- [Requirement] Please state how many lines of the material contain "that", giving nothing but the number.

====

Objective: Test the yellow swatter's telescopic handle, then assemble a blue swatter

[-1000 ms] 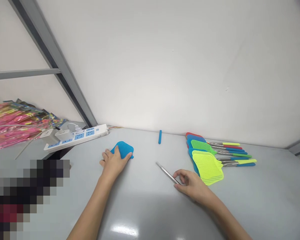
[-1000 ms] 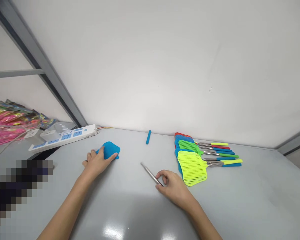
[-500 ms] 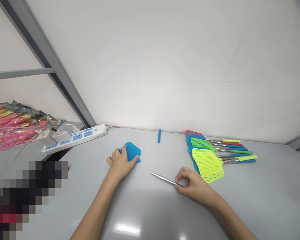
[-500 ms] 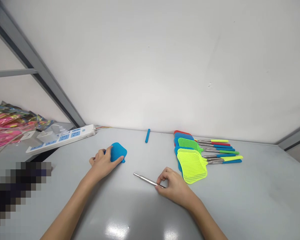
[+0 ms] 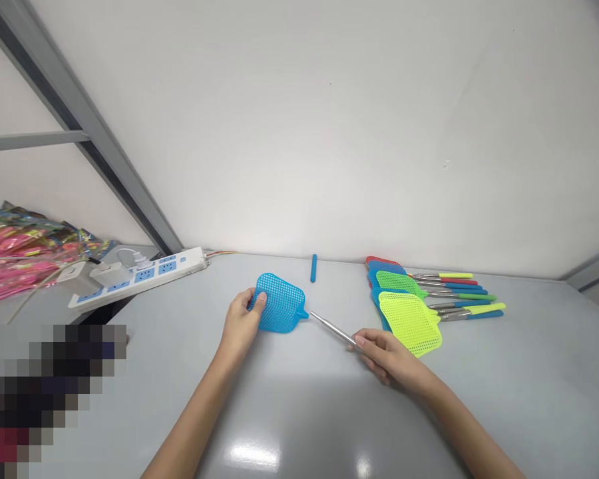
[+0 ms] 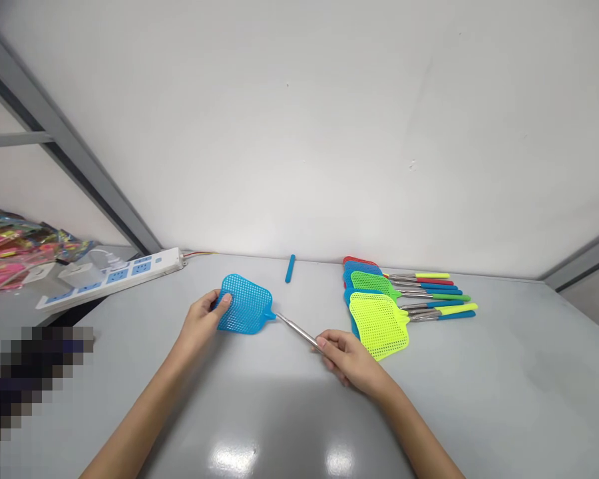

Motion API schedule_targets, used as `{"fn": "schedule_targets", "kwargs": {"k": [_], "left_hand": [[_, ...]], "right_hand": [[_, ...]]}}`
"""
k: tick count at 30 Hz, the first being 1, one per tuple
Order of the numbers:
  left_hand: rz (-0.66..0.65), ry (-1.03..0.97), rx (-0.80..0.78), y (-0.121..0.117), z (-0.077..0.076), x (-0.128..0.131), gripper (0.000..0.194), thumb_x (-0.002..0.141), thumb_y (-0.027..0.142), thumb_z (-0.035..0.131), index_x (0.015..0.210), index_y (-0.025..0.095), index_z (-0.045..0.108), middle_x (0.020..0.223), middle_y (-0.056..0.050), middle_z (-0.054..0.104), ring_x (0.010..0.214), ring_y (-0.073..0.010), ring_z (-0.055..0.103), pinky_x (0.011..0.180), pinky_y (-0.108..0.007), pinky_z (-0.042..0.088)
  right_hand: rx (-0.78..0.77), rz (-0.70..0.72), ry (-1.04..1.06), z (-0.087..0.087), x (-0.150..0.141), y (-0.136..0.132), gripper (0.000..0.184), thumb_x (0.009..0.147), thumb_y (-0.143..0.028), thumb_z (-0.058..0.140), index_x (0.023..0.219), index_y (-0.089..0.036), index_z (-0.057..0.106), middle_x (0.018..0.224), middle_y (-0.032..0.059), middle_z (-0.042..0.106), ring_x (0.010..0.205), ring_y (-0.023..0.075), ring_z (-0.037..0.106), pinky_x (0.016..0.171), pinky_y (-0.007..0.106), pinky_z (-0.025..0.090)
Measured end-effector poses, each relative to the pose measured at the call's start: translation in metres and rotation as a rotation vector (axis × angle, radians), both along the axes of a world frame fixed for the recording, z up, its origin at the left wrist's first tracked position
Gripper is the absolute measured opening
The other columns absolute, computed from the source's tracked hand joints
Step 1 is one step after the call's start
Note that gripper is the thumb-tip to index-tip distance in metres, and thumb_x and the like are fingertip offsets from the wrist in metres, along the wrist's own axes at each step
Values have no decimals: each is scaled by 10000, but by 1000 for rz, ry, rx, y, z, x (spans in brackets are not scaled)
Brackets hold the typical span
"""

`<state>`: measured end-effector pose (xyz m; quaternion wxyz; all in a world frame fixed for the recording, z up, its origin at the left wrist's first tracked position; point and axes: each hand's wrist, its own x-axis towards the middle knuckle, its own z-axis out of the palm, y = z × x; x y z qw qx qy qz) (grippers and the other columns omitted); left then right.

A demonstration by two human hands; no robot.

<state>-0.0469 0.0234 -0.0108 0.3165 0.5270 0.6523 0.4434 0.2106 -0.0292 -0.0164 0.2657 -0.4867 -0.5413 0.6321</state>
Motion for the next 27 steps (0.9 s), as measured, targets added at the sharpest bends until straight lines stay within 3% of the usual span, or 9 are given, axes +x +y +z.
{"fn": "schedule_targets", "kwargs": {"k": [4,11,21,27], "left_hand": [[-28,-194,21,-1,0,-1,266,686,425,428,662,166,480,591,16,478,548,-109,446,518,-215,358],[-2,-362,-15,-2,0,-1,255,660,409,487,668,154,491,583,11,484,552,-114,453,526,-220,357],[-11,-375,-17,0,-3,-3,233,687,390,467,671,158,473,606,20,462,570,-106,433,538,-211,335],[-115,-293,19,-4,7,-1,246,707,407,454,647,169,452,613,35,437,585,-101,403,553,-202,315]], "right_hand": [[-5,-46,66,-4,1,1,364,723,-507,409,787,-160,498,488,-73,325,315,27,220,308,177,192],[-52,-9,94,-4,-3,-2,322,723,-470,441,821,-169,502,525,-67,336,323,21,206,280,167,184],[-74,-53,125,0,-4,-1,308,716,-457,462,825,-170,493,497,-76,323,326,19,189,287,165,166],[-73,-22,98,0,2,0,356,711,-475,457,835,-151,535,445,-87,279,303,17,162,284,175,121]]}}
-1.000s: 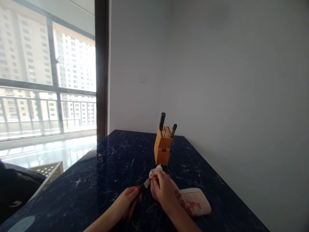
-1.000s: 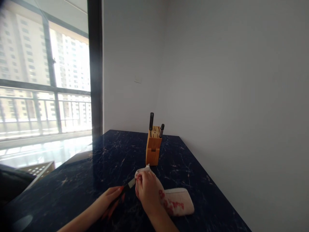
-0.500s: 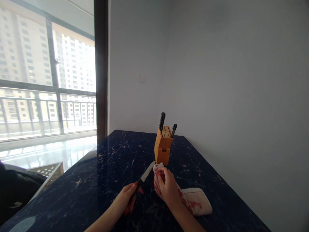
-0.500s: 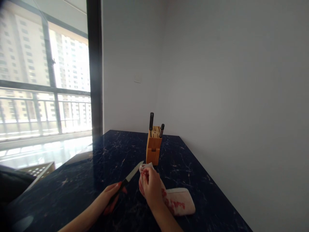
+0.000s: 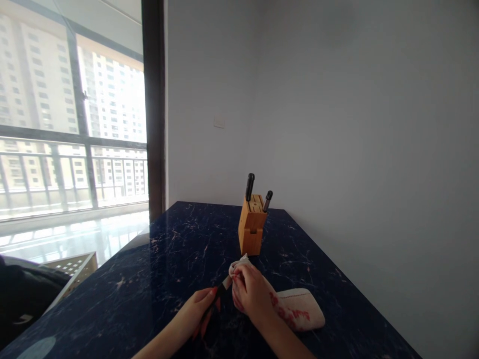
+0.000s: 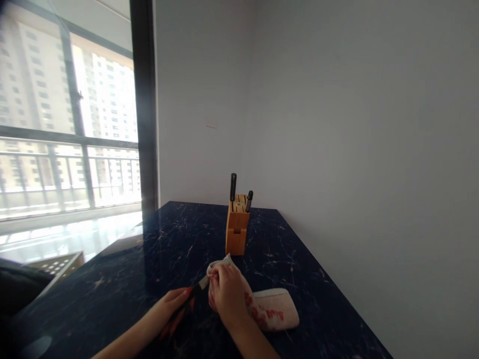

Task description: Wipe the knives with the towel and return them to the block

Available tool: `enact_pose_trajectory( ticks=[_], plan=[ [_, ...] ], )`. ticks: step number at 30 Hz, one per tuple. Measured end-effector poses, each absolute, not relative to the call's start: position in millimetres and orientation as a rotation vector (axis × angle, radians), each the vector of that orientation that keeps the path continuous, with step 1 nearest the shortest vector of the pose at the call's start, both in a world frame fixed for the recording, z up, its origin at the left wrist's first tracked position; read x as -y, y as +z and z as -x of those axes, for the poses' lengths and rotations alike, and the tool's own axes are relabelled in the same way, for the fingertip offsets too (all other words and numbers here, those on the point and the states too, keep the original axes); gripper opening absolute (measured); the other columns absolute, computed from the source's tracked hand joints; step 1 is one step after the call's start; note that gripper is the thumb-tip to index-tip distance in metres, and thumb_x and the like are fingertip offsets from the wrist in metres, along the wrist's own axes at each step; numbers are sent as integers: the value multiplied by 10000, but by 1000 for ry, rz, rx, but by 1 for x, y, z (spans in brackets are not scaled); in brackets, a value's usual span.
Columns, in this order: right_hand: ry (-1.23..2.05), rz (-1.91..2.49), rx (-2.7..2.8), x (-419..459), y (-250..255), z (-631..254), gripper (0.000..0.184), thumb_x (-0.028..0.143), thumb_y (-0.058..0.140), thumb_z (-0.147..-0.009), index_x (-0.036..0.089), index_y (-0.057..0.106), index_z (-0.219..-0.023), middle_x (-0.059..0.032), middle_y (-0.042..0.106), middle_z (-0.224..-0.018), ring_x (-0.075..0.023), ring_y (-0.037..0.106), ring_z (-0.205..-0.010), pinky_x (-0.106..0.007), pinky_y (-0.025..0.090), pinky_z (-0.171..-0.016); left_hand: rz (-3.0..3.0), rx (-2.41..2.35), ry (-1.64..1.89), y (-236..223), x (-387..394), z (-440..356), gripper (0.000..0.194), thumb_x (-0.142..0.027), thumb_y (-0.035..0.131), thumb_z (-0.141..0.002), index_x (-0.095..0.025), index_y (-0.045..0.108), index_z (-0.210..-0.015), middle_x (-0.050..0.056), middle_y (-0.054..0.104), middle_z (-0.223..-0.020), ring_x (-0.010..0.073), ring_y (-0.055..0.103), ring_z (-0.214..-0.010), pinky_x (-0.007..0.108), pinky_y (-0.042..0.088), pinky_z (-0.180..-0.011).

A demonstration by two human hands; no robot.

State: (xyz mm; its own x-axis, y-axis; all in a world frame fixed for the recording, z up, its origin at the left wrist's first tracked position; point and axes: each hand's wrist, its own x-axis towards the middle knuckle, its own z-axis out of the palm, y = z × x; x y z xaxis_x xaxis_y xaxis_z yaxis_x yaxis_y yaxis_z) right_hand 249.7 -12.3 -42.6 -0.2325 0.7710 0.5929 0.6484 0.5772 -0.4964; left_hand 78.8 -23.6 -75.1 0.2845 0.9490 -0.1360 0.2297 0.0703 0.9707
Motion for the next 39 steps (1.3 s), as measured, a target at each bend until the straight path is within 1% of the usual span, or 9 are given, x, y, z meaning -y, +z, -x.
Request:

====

- [Finished task] 2